Brandes Alba A, Nicolardi Linda, Tosoni Alicia, Gardiman Marina, Iuzzolino Paolo, Ghimenton Claudio, Reni Michele, Rotilio Antonino, Sotti Guido, Ermani Mario
Department of Medical Oncology, Istituto Oncologico Veneto-IRCCS Padova, Padova, Italy.
Neuro Oncol. 2006 Jul;8(3):253-60. doi: 10.1215/15228517-2006-005. Epub 2006 May 24.

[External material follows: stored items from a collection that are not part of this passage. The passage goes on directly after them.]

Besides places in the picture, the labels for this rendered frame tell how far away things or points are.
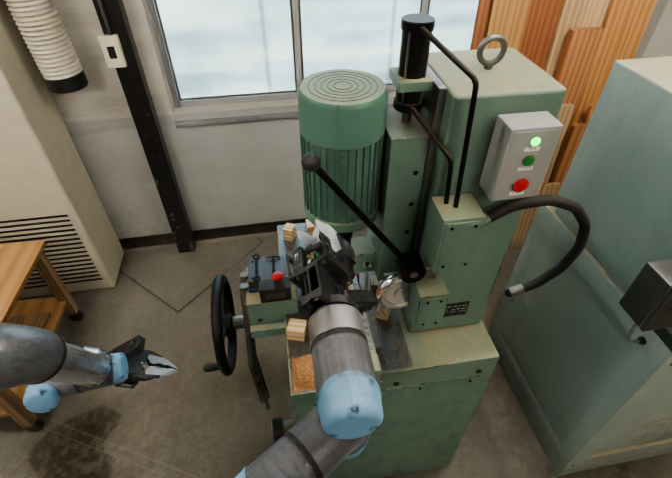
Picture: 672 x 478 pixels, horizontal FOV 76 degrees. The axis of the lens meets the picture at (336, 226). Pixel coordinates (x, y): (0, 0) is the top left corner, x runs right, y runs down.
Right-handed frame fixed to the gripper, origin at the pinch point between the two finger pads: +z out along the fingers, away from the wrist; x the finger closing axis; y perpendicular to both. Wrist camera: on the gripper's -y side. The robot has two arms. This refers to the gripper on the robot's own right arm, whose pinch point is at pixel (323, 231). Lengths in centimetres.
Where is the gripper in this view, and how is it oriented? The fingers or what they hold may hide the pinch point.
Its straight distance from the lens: 76.4
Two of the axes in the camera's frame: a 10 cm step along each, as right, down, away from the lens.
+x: -8.0, 5.2, 2.9
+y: -5.7, -5.5, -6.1
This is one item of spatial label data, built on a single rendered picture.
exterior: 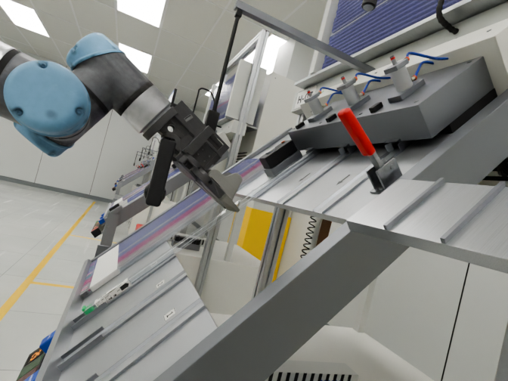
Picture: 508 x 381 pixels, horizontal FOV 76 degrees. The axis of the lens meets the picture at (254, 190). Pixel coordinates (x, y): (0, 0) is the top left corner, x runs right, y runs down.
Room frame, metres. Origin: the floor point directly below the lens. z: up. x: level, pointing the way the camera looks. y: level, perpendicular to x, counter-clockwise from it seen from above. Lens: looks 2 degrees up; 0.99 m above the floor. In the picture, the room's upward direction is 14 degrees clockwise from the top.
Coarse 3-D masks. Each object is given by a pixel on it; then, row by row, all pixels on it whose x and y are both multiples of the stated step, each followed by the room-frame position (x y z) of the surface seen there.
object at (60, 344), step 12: (84, 264) 0.82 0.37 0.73; (84, 276) 0.73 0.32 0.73; (72, 300) 0.59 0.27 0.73; (72, 312) 0.56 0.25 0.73; (60, 324) 0.51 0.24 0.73; (72, 324) 0.53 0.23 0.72; (60, 336) 0.47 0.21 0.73; (48, 348) 0.45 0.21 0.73; (60, 348) 0.45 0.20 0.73; (48, 360) 0.41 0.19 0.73; (60, 360) 0.43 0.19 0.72; (48, 372) 0.39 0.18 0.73; (60, 372) 0.42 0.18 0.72
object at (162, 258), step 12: (288, 168) 0.64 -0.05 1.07; (276, 180) 0.63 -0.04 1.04; (252, 192) 0.62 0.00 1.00; (240, 204) 0.61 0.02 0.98; (216, 216) 0.60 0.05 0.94; (228, 216) 0.60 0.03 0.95; (204, 228) 0.59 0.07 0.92; (192, 240) 0.58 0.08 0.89; (168, 252) 0.57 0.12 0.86; (156, 264) 0.56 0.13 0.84; (132, 276) 0.55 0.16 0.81; (84, 312) 0.53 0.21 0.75
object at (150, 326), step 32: (128, 288) 0.56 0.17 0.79; (160, 288) 0.48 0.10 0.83; (192, 288) 0.43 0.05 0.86; (96, 320) 0.51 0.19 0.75; (128, 320) 0.44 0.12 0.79; (160, 320) 0.40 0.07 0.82; (192, 320) 0.36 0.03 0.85; (96, 352) 0.41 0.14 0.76; (128, 352) 0.37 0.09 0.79; (160, 352) 0.33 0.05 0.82
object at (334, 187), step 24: (384, 144) 0.51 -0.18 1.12; (432, 144) 0.42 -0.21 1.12; (312, 168) 0.60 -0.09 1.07; (336, 168) 0.53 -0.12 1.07; (360, 168) 0.48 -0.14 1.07; (408, 168) 0.40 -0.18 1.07; (240, 192) 0.72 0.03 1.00; (264, 192) 0.62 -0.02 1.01; (288, 192) 0.55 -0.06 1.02; (312, 192) 0.49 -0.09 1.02; (336, 192) 0.44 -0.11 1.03; (360, 192) 0.41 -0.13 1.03; (336, 216) 0.39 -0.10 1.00
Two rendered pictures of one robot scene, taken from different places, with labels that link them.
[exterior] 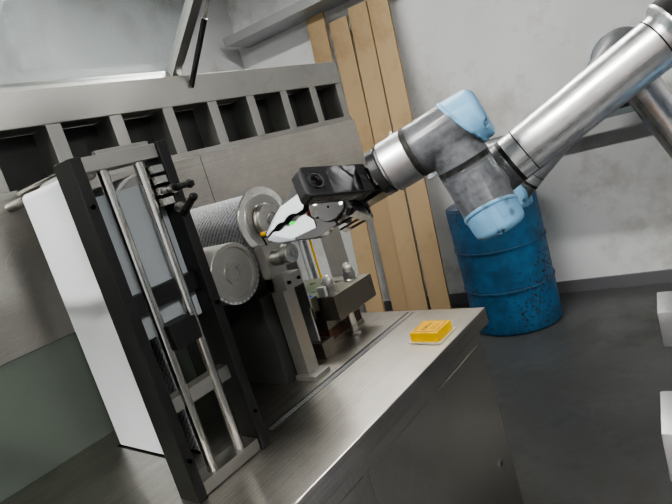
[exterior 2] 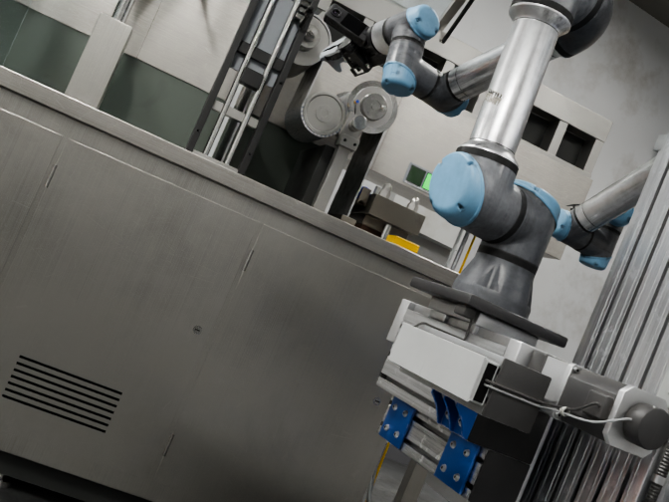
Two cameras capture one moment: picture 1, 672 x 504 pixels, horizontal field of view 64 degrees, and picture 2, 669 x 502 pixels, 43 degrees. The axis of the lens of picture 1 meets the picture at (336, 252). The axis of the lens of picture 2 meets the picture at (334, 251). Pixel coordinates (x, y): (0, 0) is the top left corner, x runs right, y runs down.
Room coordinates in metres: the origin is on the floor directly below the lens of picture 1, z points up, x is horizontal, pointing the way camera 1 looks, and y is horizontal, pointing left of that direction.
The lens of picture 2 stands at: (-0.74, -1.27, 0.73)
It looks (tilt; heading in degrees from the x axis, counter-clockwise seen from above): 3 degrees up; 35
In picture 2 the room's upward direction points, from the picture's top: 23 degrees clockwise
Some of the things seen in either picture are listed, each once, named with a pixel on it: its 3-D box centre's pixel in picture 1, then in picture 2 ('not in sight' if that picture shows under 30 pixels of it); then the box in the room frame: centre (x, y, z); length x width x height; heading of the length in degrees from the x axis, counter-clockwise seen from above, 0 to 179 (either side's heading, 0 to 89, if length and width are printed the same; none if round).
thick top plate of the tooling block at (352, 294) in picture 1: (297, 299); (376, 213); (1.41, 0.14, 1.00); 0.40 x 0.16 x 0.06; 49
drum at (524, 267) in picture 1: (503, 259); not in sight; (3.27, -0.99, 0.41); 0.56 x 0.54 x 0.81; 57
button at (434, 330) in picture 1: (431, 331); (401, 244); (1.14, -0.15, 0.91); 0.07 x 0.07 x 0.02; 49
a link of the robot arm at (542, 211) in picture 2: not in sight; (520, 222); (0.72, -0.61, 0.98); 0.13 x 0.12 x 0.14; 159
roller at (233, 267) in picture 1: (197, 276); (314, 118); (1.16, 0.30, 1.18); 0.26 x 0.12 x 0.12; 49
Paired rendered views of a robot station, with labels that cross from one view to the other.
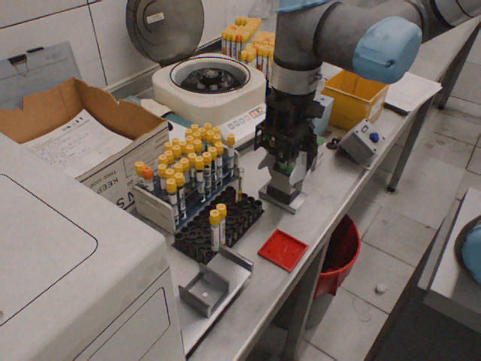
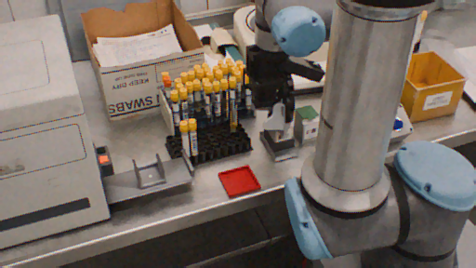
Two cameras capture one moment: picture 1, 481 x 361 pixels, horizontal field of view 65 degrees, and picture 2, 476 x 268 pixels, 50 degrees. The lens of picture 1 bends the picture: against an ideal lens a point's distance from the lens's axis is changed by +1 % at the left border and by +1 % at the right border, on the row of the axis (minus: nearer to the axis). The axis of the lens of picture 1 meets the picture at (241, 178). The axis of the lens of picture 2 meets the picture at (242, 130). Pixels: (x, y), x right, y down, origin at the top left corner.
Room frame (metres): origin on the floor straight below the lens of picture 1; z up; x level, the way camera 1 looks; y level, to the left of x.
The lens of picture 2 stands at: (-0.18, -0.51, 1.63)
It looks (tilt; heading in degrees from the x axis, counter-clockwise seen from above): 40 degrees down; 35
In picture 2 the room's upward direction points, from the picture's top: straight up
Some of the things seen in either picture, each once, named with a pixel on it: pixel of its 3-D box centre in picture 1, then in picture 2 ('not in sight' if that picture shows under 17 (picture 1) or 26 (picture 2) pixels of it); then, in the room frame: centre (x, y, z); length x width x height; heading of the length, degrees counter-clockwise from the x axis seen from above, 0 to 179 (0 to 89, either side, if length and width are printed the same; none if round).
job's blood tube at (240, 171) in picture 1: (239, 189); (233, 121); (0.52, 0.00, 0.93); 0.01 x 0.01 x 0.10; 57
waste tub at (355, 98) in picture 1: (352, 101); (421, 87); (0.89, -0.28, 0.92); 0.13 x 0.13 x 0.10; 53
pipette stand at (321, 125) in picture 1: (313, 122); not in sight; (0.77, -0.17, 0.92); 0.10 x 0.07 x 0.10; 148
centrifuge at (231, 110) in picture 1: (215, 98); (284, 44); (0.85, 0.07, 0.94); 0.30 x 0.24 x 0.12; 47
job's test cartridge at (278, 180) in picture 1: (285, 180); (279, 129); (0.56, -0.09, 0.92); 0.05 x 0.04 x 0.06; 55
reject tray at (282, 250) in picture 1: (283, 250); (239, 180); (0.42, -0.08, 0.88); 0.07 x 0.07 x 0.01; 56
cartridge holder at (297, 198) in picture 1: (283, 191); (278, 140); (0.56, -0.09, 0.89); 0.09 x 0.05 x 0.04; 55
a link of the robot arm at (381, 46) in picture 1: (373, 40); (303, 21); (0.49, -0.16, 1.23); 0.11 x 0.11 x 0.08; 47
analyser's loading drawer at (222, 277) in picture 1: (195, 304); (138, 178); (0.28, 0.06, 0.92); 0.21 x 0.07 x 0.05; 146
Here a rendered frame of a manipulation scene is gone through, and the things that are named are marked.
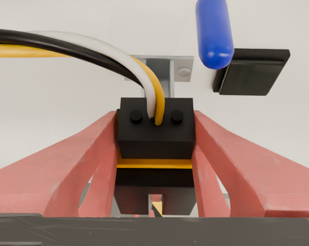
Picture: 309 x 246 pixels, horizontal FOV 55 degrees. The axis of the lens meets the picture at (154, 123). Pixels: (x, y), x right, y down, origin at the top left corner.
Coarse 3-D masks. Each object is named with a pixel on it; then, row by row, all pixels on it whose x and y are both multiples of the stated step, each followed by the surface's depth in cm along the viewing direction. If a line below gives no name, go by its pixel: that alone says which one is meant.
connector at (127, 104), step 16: (128, 112) 12; (144, 112) 12; (176, 112) 12; (192, 112) 12; (128, 128) 12; (144, 128) 12; (160, 128) 12; (176, 128) 12; (192, 128) 12; (128, 144) 12; (144, 144) 12; (160, 144) 12; (176, 144) 12; (192, 144) 12
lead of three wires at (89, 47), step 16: (0, 32) 6; (16, 32) 7; (32, 32) 7; (48, 32) 7; (64, 32) 7; (0, 48) 7; (16, 48) 7; (32, 48) 7; (48, 48) 7; (64, 48) 7; (80, 48) 7; (96, 48) 8; (112, 48) 8; (96, 64) 8; (112, 64) 8; (128, 64) 8; (144, 64) 9; (144, 80) 9; (160, 96) 10; (160, 112) 11
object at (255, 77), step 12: (240, 48) 18; (240, 60) 18; (252, 60) 18; (264, 60) 18; (276, 60) 18; (228, 72) 18; (240, 72) 18; (252, 72) 18; (264, 72) 18; (276, 72) 18; (216, 84) 20; (228, 84) 20; (240, 84) 20; (252, 84) 20; (264, 84) 20
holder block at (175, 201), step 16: (128, 176) 13; (144, 176) 13; (160, 176) 13; (176, 176) 13; (192, 176) 13; (128, 192) 14; (144, 192) 14; (160, 192) 14; (176, 192) 14; (192, 192) 14; (128, 208) 16; (144, 208) 16; (176, 208) 16; (192, 208) 16
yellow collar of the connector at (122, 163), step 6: (120, 156) 13; (120, 162) 13; (126, 162) 13; (132, 162) 13; (138, 162) 13; (144, 162) 13; (150, 162) 13; (156, 162) 13; (162, 162) 13; (168, 162) 13; (174, 162) 13; (180, 162) 13; (186, 162) 13
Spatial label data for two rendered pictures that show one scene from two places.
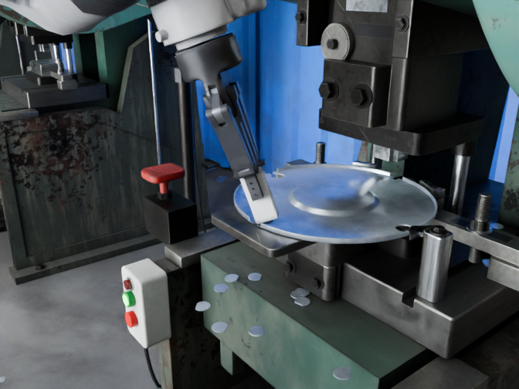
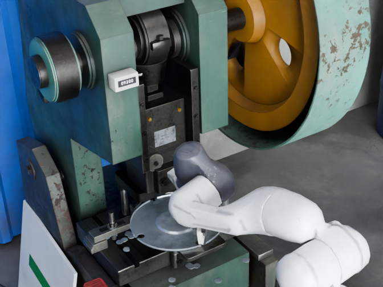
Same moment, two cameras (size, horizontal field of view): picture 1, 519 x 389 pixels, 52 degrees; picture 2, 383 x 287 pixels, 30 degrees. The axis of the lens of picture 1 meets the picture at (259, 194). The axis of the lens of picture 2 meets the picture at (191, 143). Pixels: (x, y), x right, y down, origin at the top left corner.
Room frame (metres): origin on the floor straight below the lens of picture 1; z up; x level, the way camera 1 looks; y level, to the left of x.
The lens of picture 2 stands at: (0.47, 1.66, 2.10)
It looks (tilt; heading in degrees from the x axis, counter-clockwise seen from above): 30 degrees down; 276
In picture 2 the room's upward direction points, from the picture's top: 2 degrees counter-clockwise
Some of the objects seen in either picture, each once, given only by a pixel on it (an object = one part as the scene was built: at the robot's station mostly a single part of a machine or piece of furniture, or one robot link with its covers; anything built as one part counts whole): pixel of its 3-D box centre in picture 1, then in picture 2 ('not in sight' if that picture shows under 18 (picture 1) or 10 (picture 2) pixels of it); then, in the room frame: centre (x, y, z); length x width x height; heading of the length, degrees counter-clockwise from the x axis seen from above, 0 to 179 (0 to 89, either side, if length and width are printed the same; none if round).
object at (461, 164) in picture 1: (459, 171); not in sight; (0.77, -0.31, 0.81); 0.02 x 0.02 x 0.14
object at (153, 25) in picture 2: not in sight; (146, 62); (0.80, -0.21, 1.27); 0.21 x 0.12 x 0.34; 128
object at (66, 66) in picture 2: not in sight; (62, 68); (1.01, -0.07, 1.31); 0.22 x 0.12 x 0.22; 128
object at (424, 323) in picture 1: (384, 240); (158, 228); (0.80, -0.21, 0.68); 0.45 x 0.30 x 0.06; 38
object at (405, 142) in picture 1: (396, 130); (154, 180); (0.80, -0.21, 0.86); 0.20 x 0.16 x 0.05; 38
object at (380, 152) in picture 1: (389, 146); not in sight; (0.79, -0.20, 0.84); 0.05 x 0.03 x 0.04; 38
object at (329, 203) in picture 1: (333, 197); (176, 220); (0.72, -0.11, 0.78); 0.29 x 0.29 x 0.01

We compared survival in patients with anaplastic astrocytoma (AA) treated with adjuvant procarbazine, lomustine, and vincristine (PCV) with survival in patients treated with temozolomide. A retrospective analysis was made of patients with newly diagnosed AA treated with adjuvant postradiotherapy chemotherapy. Outcome analysis included progression-free survival and overall survival. The following prognostic factors were taken into account: patient age, extent of resection, performance status, presence of contrast enhancement in presurgical imaging, and type of adjuvant treatment. Among 109 AA patients, 49 were treated with PCV and 60 with temozolomide. The treatment groups were well matched for pretreatment characteristics, except for the presence of contrast enhancement. Age, extent of surgery, performance status, and presence of contrast enhancement were statistically significant prognostic factors according to the Cox model analysis of survival. Type of adjuvant chemotherapy was not a significant factor, either for progression-free survival or for overall survival. Hematological toxicity, nonhematological toxicity grades 3-4, and premature discontinuation due to toxicity were observed in 9%, 3% to 5%, and 37%, respectively, of cases in the PCV group versus 4% to 5%, 0, and 0, respectively, in the temozolomide group. Although the present study was not randomized, it was well designed, and it reports on two homogeneous and consecutive series of patients, for whom histology was verified to obtain survival data only for patients with AA following the recent WHO 2000 classification. Even if no survival advantage has been demonstrated for temozolomide versus PCV, we conclude that temozolomide should be preferred because of its greater tolerability.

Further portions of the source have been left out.